Aba(ka)ntu is deeply rooted in finding one’s identity. The stage is set up to symbolise a very sacred space as Musa Hlatshwayo carefully, cautiously enters it.


Two videos play simultaneously, projected on two sides of the space onto vertical, transparent cloths and then onto the wall behind. The images show a chicken and hands stirring a pot over the fire and there is the sound of birdsong.

More performers begin to enter the space, wearing costumes made of leather and fabric with gladiator-like anklets and arm decorations. There are greetings and welcoming into the space.
The quiet traditional scene is broken by the sound of horses’ hooves signifying the onslaught of colonisation. Hlatshwayo depicts the gradual breakdown of traditional African practices and values through an intriguing, prolonged sequence of the dancers taking on Western clothing, their bodies straighter, less drawn to the ground, symbolising the adoption of a foreign value system.

A shrouded figure hovers behind one of the cloths and appears with a body covered in a cow-skin, flicking a cattle switch. The cow transforms into the imbongi or praise-singer who chastises the dancers for wearing Western clothes, for forgetting their ancestors. The dancers cower and cover themselves in clothing.

One of the most powerful moments is the image of Hlatshwayo being unable to say his praise names when confronted by the imbongi. The jacket he wears restricts and confounds his voice, beautifully depicted by Hlatshwayo’s brittle, jarring movements of struggle, his voice rendered useless through the loss of his identity. The music in turn overpowers his feeble sounds.
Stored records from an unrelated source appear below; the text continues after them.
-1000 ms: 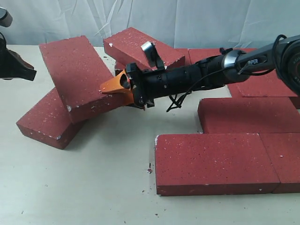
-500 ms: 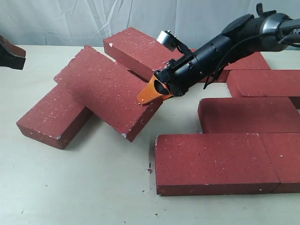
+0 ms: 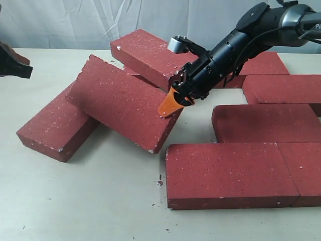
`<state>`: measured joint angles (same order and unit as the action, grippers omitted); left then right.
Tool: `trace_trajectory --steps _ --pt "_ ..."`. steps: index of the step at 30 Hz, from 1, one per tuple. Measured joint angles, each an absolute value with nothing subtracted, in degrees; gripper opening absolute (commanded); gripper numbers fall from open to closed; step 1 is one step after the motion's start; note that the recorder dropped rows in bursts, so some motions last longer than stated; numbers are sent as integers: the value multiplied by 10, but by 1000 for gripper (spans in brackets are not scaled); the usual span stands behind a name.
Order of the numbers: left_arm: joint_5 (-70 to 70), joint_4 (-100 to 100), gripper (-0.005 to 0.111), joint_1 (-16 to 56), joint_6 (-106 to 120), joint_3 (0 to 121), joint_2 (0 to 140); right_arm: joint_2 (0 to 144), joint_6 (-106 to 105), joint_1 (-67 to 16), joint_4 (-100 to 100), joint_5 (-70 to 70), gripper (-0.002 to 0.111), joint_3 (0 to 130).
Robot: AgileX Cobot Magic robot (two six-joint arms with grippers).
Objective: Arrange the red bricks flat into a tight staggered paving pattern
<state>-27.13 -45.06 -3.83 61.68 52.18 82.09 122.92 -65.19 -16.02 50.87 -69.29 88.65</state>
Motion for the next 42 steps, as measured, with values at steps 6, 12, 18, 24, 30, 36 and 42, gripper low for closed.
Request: trace_trajectory --steps 6,12,18,24,30,36,42 --pt "-246 -456 0 -38 619 521 842 1229 -661 -161 518 -694 82 888" --pt "-231 -466 0 -38 619 521 842 1221 -541 -162 499 -665 74 923" --pt "-212 -474 0 -38 619 521 844 1194 -428 -162 458 -661 45 963" --pt "-192 -491 0 -38 619 521 859 1148 -394 -162 418 -692 1 967" --pt "-191 -545 0 -38 658 525 902 1113 -390 -162 381 -694 0 914" --pt "-210 -655 0 -38 753 543 947 1111 -391 -162 348 -697 0 839" --pt "-252 -701 0 -38 795 569 993 1111 -396 -162 343 -649 0 785"
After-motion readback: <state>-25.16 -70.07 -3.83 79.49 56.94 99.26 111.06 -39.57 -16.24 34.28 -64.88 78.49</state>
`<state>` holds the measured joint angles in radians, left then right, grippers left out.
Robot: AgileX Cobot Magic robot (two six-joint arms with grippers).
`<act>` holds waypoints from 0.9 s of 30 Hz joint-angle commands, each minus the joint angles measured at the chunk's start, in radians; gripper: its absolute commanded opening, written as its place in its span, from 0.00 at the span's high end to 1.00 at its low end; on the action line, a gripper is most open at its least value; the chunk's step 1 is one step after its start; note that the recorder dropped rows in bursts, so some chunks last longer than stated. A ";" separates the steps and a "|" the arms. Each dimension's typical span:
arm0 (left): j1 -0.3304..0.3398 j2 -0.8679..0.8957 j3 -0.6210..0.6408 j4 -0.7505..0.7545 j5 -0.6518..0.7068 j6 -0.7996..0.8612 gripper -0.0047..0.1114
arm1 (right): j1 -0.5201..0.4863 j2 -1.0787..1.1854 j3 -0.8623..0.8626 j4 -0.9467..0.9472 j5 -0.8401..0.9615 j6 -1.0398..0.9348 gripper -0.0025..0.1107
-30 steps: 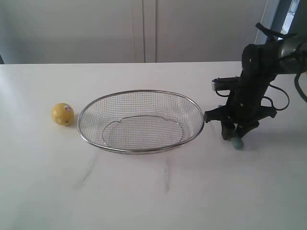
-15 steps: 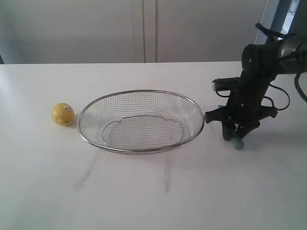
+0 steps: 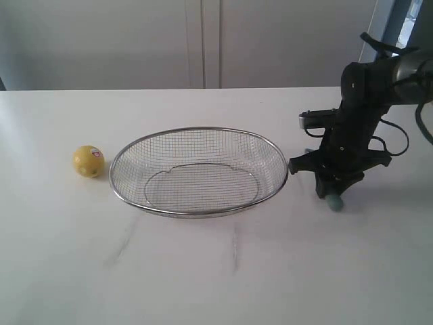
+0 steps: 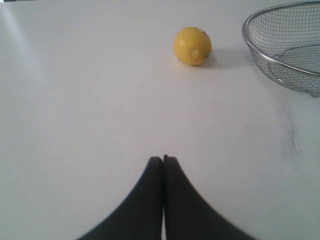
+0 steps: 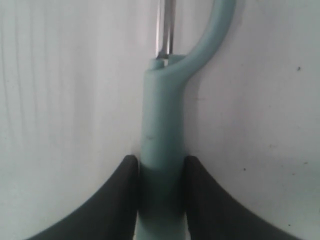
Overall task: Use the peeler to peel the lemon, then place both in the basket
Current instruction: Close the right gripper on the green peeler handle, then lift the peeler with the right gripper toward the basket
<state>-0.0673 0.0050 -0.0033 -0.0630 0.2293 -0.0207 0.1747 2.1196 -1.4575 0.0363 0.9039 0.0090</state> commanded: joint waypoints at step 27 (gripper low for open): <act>-0.005 -0.005 0.003 -0.006 0.003 0.001 0.96 | -0.006 -0.104 -0.007 -0.074 0.110 0.023 0.98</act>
<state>-0.0673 0.0050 -0.0033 -0.0630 0.2293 -0.0207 0.1747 2.0440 -1.4575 -0.0278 0.9883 0.0260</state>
Video footage includes a scene of Chief Qwabe from Maphumulo in KZN (where Hlatshwayo comes from). He explains that people may be isiZulu, isiXhosa or SeSotho but they are all of Nguni origins. Nguni is the highest form of identity that an African can strive for. The work focusses on the lost communal identity of tribes that were separated through wars over land, cattle and succession rivalries.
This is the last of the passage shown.